Matthew Lauderdale: I feel as though, being within the, I guess, the scope of pharmacy, as well as just in the medical field as a person of color, it really does make me feel as though there's not as much of a limit as I thought there used to be. I feel like a lot of the people that I went to school with or grew up with, a lot of the people who wanted to go into the medical community, they weren't like me. A lot of them were like, okay, I'm just here to get business degree so I can go and do this., I want to go into sound engineering, and this and that. And that's all well and good. But, a lot of people shied away from being part of the medical community, and I was also one of them. So, I feel like now, with the forethought that I've developed over time, I really do appreciate being a part of the medical community as another Black person and seeing that I can also be somewhat of a role model myself.
Taivion Voynes: So, for me, being a Black person in the medical field, I feel like I’ve been alone on a lot of the things I’ve done. So, just going through school, I was 1 of maybe 3 kids in my classes, out of all of my classes, like only 3 of us would have together and we were just like out-numbered. And even then, going into certain workplaces, I noticed the same thing. Like, you're out-numbered. So, as for me choosing this for my career, I felt like I was going to be able to help other people not feel like that. And I felt like I would be, like Matt said, like more of a role model, and I will have others look up to me and possibly want to enter this field as well.
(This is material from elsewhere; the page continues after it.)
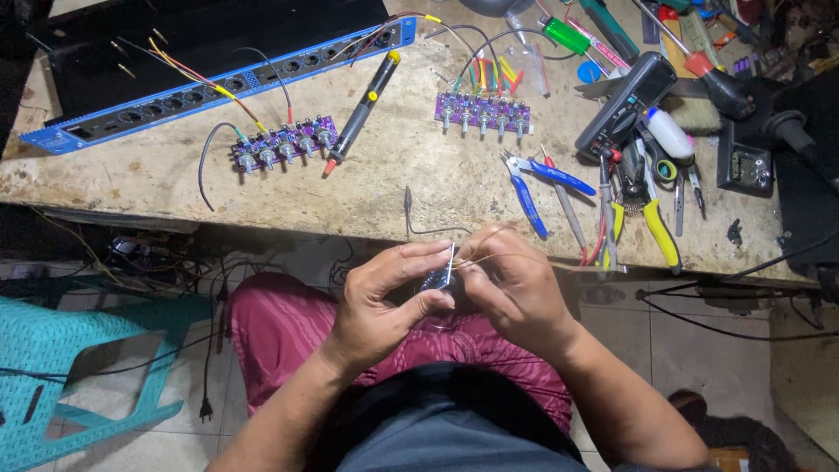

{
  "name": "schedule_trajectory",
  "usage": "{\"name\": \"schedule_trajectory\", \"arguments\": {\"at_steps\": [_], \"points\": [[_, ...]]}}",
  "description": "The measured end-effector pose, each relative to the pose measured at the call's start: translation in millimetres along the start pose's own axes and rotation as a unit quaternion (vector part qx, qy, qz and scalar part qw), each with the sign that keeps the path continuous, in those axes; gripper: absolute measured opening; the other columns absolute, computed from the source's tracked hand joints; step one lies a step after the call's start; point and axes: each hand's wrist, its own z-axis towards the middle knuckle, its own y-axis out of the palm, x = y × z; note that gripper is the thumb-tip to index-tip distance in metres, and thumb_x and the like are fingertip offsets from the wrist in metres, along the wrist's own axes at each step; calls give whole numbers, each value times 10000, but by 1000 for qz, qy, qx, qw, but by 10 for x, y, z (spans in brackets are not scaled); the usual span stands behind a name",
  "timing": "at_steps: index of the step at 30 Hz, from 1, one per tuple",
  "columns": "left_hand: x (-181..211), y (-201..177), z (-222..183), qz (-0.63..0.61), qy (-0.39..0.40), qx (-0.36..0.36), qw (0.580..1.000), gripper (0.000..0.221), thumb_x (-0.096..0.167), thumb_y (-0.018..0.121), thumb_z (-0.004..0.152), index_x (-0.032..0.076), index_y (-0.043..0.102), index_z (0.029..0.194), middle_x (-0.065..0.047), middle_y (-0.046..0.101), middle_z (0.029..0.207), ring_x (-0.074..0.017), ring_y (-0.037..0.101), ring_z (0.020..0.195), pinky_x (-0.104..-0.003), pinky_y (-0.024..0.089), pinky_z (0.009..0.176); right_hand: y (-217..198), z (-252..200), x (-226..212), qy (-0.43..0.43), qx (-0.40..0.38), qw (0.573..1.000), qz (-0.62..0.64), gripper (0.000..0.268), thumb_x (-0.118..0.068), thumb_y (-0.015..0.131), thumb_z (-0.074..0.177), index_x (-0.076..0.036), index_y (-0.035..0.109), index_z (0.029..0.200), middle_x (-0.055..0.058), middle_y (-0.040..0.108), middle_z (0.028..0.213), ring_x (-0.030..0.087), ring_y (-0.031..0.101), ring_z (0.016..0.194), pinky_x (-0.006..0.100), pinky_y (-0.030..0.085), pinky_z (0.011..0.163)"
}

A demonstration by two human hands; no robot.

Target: Soldering wires to a circuit board and trimming them with pliers on a workbench

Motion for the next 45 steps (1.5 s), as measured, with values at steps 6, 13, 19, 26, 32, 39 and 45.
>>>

I know, my little sister, actually, she wants to be a veterinarian. She has seen all of the stuff I've went through in school. She's went through, like, the textbooks and everything. And she was still even interested, and I was surprised because some of that stuff is very hard. But she’s always been an animal person, and just her love for animals and then me introducing her to the health field, she was like, I want to help dogs, I want to be able to—what did she ask me—I think she wanted to be like a nurse that delivers puppies and stuff like that. I don't know exactly what it's called, maybe a vet technician. But she was looking at it. She was thinking about stuff like that. So, that kind of made a positive impact on me. I felt like I was doing something good. So, I feel like just other Black people being into the health care field, I think it will do the same thing for a lot more kids. And it could, you know, inspire a whole generation.